GAN Photo Editing

Author: Kelvin Kang

Here we try to edit a photo not in pixel space but in a Generative Adversarial Network (GAN) latent space.

Approach

We use a pre-trained GAN such as StyleGAN as our generator. The reference image is first inverted back to the GAN's latent space, then it is moved along the latent space and generated again. This way we will edit images that lie along the generated image manifold.

Part 1: Inverting The Generator

Using an optimizer such as LBFGS, we find the latent code z that best reconstruct an image when passed through a generator. Below is the input reference image that we try to find the best latent code z.

Reconstruction Result

Loss Used	StyleGAN z	StyleGAN w	StyleGAN w+	VanillaGAN z
L1 Loss
Perceptual Loss
L1 + Perceptual

Between the different loss functions, using L1 loss only produces slightly blurry images. This is expected as Lp losses have an averaging effect that causes blurry images. Using perceptual loss only creates good cat images, but it is lacking in color accuracy. This is expected as we are using a slightly deep feature activation map (conv_5), which from hw4 we know does not contain detailed color information. Therefore, I find that we best loss is combining the perceptual and the L1 loss.

There are obvious quality differences between the vanillaGAN and StyleGAN. This is expected as vanillaGAN is a simple and relatively shallow network. HW4 has shown that this model is limited in its ability to produce realistic images. Images from VanillaGAN is more blurry, with less details such as the eye color and furs.

There are only minor differences between StyleGAN z, w, and w+ space. All three latent codes can reconstruct good images. However, I find that w and w+ latents produce slightly better images, this can be seen when you compare the cat's eyes. z latent does not produce as sharp of eyes than w and w+.

I find that using L1 + Perceptual loss with StyleGAN w+ latent space produces the best results. As seen below, the cat pose looks almost identical to the reference image, and details such as the greenish background is preserved. The Reconstruction took 30.1 seconds to complete 1000 iterations.

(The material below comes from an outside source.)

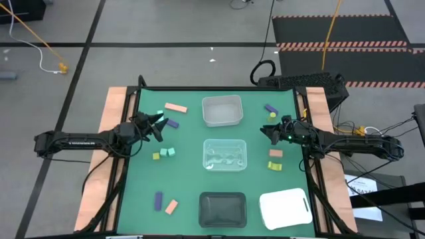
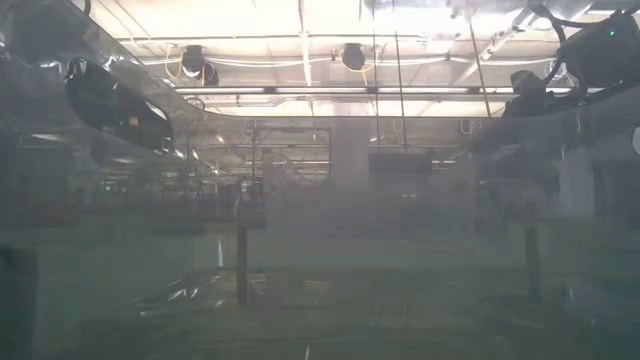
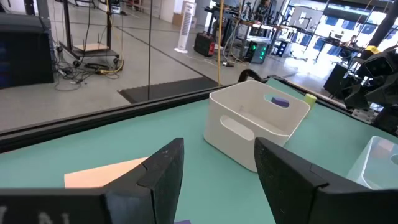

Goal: Sort & place blocks by color
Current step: Put the top green block into the gray bin

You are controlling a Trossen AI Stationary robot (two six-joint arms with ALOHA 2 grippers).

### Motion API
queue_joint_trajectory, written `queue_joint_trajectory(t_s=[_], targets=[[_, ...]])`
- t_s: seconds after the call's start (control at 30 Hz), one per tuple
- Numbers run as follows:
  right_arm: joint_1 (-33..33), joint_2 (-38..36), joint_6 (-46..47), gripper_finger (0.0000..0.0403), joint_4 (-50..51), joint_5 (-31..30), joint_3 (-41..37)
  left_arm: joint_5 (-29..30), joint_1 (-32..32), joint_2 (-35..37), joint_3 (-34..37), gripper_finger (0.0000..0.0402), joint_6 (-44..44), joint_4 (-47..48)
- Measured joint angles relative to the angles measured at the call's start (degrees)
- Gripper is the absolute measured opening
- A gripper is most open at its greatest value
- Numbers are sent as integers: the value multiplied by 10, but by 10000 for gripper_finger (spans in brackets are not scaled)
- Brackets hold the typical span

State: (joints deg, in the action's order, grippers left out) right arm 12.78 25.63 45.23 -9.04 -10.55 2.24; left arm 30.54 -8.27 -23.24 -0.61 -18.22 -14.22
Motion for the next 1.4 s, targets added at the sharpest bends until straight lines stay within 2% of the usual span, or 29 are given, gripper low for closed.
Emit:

Part 2: Interpolate the Latent Space

After finding the latent code of input images, we can take two input images, find their latent codes and interpolate between the two codes. I used StyleGAN w+ latent code with L1 + Perceptual Loss to perform the interpolations. The results look good, with the intermediate images still looking realistic. This is the advantage of GAN Photo Editing, the generator prevents 'strange-looking' outputs as we do not directly edit on the pixel space. Below are the results of some of them.

Part 3: Scribble To Image

In this section we use a user-defined scribble of a cat and uses it as a constraint when reconstructing a cat image. Concretely, we use the user sketch outline and color as an L1 loss for the output image. The sketch outline is also used as a mask for the perceptual loss. One key finding is that z latent space is a poor choice for this task. Below are the results of the generated output.

This is in contrast to the images generated by w or w+ latent space. This is most likely because the learnt intermediate latent space w that is obtained by passing z through a series of FC layers 'unwraps' the z latent space, no longer restricting it to a Gaussian distribution that has to contain good representations in all direction and values. The result is that w and w+ space has a more disentangled representations which allow the network to produce realistic images as it can more easily adjust certain properties of the image. Below are images generated with w space (left) and w+ space (right)

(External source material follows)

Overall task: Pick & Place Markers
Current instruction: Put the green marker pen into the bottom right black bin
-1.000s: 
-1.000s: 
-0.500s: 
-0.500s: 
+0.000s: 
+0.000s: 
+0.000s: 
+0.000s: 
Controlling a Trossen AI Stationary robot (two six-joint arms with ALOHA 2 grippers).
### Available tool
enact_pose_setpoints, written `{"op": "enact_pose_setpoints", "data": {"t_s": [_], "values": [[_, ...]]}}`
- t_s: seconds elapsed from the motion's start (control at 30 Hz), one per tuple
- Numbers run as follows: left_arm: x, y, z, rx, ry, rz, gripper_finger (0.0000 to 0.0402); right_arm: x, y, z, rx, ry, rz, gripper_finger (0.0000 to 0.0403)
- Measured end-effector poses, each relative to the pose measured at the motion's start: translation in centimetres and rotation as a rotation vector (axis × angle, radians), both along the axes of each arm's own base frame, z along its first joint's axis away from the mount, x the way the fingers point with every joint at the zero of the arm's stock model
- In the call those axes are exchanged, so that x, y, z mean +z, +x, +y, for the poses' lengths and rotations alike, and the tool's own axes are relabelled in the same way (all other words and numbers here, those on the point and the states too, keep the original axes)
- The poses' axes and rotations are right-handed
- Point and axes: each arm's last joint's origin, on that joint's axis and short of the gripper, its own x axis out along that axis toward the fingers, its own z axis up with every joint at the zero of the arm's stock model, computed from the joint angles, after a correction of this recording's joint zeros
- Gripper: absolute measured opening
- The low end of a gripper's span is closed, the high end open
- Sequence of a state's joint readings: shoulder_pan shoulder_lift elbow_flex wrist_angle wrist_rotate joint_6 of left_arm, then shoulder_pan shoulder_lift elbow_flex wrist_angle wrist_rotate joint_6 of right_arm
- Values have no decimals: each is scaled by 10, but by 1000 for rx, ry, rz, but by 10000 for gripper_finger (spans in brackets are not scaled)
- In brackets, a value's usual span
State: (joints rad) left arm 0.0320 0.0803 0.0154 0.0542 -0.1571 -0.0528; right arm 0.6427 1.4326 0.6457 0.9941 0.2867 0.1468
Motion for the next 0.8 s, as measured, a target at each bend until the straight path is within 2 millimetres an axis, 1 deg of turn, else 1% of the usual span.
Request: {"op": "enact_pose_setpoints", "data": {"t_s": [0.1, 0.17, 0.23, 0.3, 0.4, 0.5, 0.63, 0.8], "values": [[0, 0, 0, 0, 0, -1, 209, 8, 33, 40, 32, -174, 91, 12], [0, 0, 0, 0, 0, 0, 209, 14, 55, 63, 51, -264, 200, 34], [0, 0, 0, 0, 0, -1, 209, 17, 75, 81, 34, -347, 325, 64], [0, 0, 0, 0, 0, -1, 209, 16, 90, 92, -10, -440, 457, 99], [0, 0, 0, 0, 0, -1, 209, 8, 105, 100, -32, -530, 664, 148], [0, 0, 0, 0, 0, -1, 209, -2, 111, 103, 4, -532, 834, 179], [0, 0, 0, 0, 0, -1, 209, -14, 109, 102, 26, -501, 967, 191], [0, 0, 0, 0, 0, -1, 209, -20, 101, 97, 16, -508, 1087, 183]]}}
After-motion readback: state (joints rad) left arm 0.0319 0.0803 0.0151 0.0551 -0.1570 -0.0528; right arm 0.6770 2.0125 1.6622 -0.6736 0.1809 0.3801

From the examples above, the w+ space slightly over performs the w space, hence we will use w+ space for the rest of the examples. However, even the w+ space sometimes struggle to create good images when the user input drawings do not conform well to a real cat image. For example, the drawings below has a 'cartoon-ish' shapes, and this creates a constraint on the network, making it difficult to generate realistic images.

In fact, generally the network can produce better images when the user input drawings are sparse. This is because we do not over constraint the network, allowing it more freedom to create a realistic image. Below are some examples of dense drawings that failed to produce good images.

Bells & Whistles

I used the higher resolution dataset to produce the output images.